Quatrième et dernière série d’interventions avec, tout d’abord, Paul Thibaud qui examine les « Déboires et espoirs de la laïcité », affirmant, notamment : « Les revendications musulmanes, plus discrètement celles des Juifs, ont révélé la difficulté d’une laïcité affaiblie, sans projet collectif à débattre avec les religions, quand ce qui devrait être le terrain commun, le civisme national, apparaît évanescent » et propose une « laïcité dialogique ». Quant au juriste Claude Klein, il aborde une question qui semble un peu extérieure aux préoccupations de ses collègues, celle du « sionisme rattrapé par le religieux ». Contrairement à ce que la presse française a tendance à nous faire accroire, affirme l’intervenant, il n’y a pas, en Israël, de mainmise absolue sur la vie sociale, de la religion et du rabbinat. Il y a en Israël, une « coexistence tout à fait incroyable entre situations opposées ». C’est au philosophe et historien, Marcel Gauchet, qu’il revient de conclure sur « Humanisme laïque et humanisme religieux ». « À la vérité, dans la bataille qui s’annonce, humanisme laïque et humanisme religieux ont besoin l’un de l’autre »

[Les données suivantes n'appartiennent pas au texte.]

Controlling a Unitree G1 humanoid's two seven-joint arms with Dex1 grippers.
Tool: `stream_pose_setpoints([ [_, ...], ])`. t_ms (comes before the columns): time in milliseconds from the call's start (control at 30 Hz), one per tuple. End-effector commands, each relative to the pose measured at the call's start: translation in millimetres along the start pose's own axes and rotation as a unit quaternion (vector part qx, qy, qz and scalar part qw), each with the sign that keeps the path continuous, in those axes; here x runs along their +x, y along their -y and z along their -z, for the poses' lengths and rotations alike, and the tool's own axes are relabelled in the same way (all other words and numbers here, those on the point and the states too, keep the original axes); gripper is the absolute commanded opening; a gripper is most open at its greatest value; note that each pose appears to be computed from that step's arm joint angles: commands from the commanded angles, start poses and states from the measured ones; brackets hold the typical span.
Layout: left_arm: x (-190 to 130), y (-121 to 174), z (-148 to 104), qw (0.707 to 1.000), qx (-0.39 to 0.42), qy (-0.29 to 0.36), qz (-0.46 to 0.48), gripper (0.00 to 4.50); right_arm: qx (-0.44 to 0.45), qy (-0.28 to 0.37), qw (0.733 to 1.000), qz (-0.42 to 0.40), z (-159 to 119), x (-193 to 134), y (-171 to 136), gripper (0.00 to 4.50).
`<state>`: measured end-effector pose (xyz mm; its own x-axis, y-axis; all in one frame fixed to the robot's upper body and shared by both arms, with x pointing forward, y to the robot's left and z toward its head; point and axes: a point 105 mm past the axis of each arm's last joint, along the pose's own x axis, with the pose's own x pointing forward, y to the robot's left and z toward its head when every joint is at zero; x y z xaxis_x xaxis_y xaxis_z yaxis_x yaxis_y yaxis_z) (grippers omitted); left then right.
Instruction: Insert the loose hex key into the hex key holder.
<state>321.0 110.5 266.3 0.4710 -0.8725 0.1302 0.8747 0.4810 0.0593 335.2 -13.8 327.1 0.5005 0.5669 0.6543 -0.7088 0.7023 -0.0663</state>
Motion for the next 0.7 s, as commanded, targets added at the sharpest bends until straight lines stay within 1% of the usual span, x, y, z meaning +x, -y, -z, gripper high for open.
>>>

Souvent, les interventions sont suivies d’un court débat qui amène des précisions utiles.
Un travail précieux et salutaire.


Jean-Pierre Allali


(*) Éditions Albin Michel. Novembre 2008. Sous la direction de Paul Thibaud. Contributions de Armand Abécassis, Olivier Abel, Gilles Bernheim, Patrick Desbois, Luc Ferry, Alain Finkielkraut, Henri-Jérôme Gagey, Marcel Gauchet, Édouard Husson, Hervé Juvin, Claude Klein, Paul Thibaud et Patrick Verspieren. 256 pages.